## Instructions to follow
From the listing below, copy every line with the word "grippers".

## Dataset extract
%%
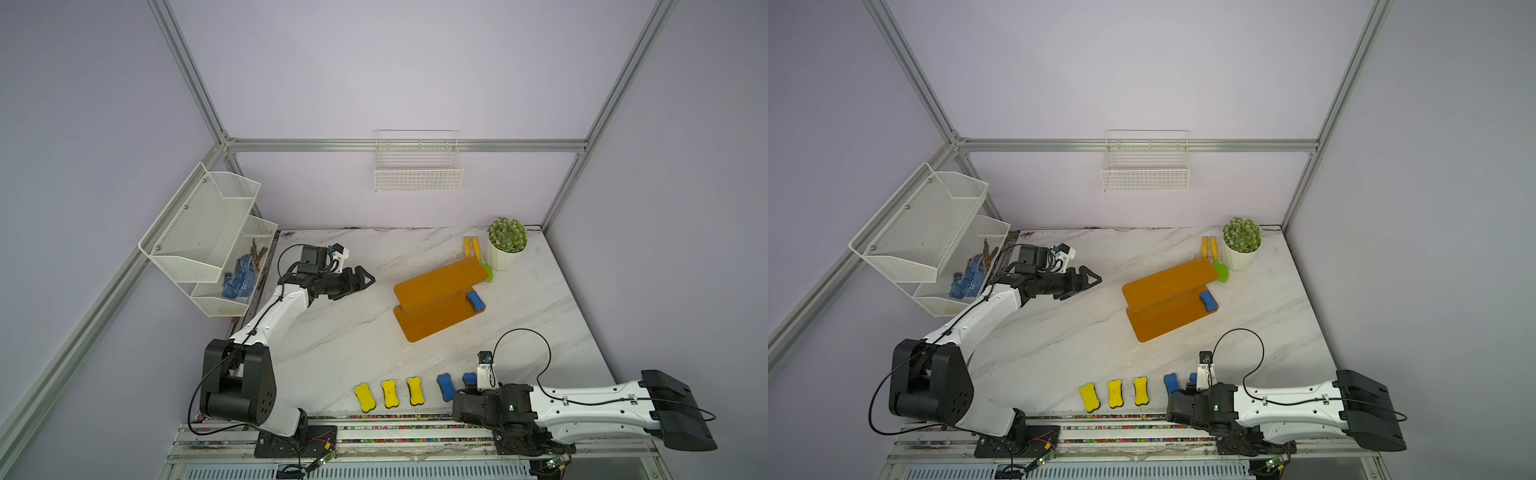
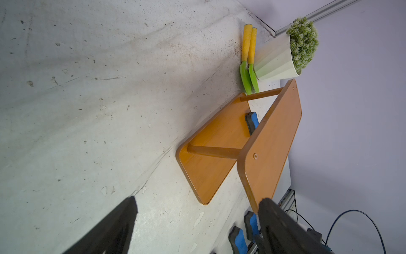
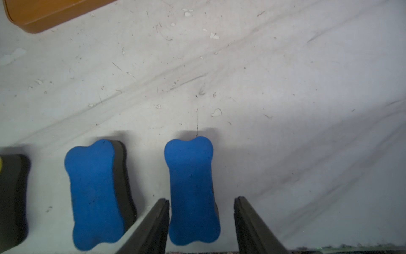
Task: Remove the whiteboard erasers from the shelf
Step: Place the whiteboard eraser at the center of the board, then adjust the whiteboard eraser at the shelf.
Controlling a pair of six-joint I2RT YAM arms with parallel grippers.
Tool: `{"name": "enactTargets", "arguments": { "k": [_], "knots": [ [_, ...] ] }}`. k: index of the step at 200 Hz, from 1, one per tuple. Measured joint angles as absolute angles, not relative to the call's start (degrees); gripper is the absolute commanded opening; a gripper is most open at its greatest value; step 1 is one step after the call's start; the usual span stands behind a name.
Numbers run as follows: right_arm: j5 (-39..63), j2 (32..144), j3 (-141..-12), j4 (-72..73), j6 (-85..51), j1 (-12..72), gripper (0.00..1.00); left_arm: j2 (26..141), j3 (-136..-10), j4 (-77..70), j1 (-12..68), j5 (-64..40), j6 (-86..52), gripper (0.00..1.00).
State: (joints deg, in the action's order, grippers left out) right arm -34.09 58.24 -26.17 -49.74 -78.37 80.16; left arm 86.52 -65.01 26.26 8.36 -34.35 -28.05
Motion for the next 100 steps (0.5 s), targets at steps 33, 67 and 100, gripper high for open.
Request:
{"name": "enactTargets", "arguments": {
  "k": [33,67,100],
  "knots": [
    [-41.54,54.37,-28.23,-49.32,-77.49,79.88,0.58,86.52,-65.01,26.22,8.36,-34.35,-28.05,0.9],
    [-44.99,46.65,-24.25,-31.73,-63.64,66.87,0.57,86.52,-65.01,26.2,8.36,-34.35,-28.05,0.9],
    [-37.85,44.21,-19.18,-12.47,-45.71,44.84,0.59,86.52,-65.01,26.15,8.38,-34.41,-28.05,0.9]
  ]
}}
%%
## Response
Controlling a pair of six-joint I2RT YAM arms with parallel grippers.
State: (joints deg, in the action's order, grippers left out) right arm -34.09 58.24 -26.17 -49.74 -78.37 80.16; left arm 86.52 -65.01 26.26 8.36 -34.35 -28.05

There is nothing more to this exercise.